WoW Gospel #1s
- Tuesday, May 01, 2007
- Brighter Day—Kirk Franklin
- Shackles (Praise You)—Mary Mary
- No, Never—Kierra "KiKi" Sheard
- Set Me Free—Myron Butler & Levi
- No Way—Tye Tribbett & G.A.
- Heaven Knows—Deitrick Haddon
- You Know Me—George Huff
- God Has Not 4Got—Tonéx
- We Must Praise—J Moss
- Hallelujah Praise—CeCe Winans
- Never Seen the Righteous—Donald Lawrence Presents the Tri-City Singers
- Let the Praise Begin—Fred Hammond & Radical for Christ
- Glorify Him—Darwin Hobbs
- Shake Yourself Loose—Vickie Winans
- If We Pray—Anointed
- The Battle—Hezekiah Walker's LFT Church Choir
- The Blessing of Abraham—Donald Lawrence Presents the Tri-City Singers
- The Presence of the Lord—Byron Cage
- Authority—Karen Clark-Sheard
- Stand!—Victory in Praise Music and Arts Seminar Mass Choir
- Helen's Testimony—Helen Baylor
- We Fall Down—Donnie McClurkin
- I Almost Let Go—Kurt Carr & the Kurt Carr Singers
- Healing—Richard Smallwood with Vision
- I Need You Now—Smokie Norful
- The Battle Is the Lord's—Yolanda Adams
- Strong Man—Shirley Caesar
- So Good to Me—Vanessa Bell Armstrong
- You Can't Hurry God—Dorinda Clark-Cole
- Strength—New Life Community Choir feat.
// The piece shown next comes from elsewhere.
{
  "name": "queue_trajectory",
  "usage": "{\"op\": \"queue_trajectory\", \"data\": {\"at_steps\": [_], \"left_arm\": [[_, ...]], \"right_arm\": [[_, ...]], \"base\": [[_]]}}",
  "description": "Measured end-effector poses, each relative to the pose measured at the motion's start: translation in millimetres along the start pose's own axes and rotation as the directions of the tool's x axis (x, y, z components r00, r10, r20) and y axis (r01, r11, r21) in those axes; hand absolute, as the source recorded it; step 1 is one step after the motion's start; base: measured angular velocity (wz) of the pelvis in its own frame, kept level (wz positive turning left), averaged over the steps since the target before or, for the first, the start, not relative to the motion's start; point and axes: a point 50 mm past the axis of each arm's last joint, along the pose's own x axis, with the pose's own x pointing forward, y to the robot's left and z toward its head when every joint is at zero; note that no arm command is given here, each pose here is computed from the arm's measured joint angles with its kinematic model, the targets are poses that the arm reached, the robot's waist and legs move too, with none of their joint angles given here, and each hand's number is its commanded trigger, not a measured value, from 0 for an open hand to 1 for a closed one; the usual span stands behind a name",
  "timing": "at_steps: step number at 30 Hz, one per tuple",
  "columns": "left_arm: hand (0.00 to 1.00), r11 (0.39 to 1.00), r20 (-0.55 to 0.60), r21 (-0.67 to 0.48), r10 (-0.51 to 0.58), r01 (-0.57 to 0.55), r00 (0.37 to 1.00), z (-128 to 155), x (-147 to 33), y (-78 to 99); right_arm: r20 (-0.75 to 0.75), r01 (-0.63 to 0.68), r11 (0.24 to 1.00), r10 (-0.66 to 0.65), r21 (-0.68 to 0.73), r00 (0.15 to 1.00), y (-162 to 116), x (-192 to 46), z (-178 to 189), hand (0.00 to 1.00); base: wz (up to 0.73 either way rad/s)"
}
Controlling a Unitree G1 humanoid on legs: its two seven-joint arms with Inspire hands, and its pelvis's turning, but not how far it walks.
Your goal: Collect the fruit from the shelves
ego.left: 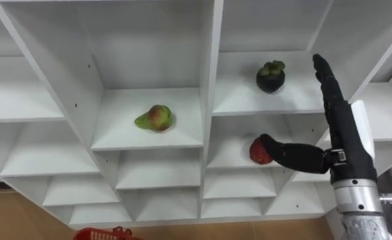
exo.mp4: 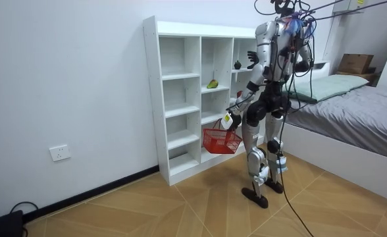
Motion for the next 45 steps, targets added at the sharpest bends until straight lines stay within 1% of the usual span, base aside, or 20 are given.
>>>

John P. Kee
Every so often, the consortium in charge of the multi-artist WOW compilations veers off its line of annual or biannual products—WoW Hits, WoW Gospel, WoW Worship—to create something that captures an era. As noble as such historical preservation sounds, ensuing anthologies like WoW Gold, WoW The 90s, and WoW #1s have seemed more marketing-driven than an authentic attempt at chronicling broader periods of faith-based music.
WoW Gospel #1s, the latest in the franchise, is no different. A sticker in the album cover reads "The BIGGEST & BEST Gospel Songs of the Last DECADE!!!" but that's a misrepresentation. There's no question that several of the selections absolutely belong here: Donnie McClurkin's "We Fall Down," Mary Mary's "Shackles," Byron Cage's "The Presence of the Lord," Smokie Norful's "I Need You Now," Yolanda Adams' "The Battle Is the Lord's," the Tri-City Singers' "Never Seen the Righteous." Sadly, a score of others don't.
A few songs from midlevel artists (Myron Butler, Darwin Hobbs) do impress, but others (Helen Baylor, Anointed, Deitrick Haddon) fall flat by comparison. Should any of them have taken the place of, for example, Shekinah Glory Ministry's "Praise Is What I Do," Israel & New Breed's "Friend of God," Kirk Whalum's "Falling in Love with Jesus," or Martha Munizzi's "Because of Who You Are"? It's a shame, because WoW Gospel #1s really could've captured the last ten years of the genre nicely, rather than settling for just another routine entry in the compilation series.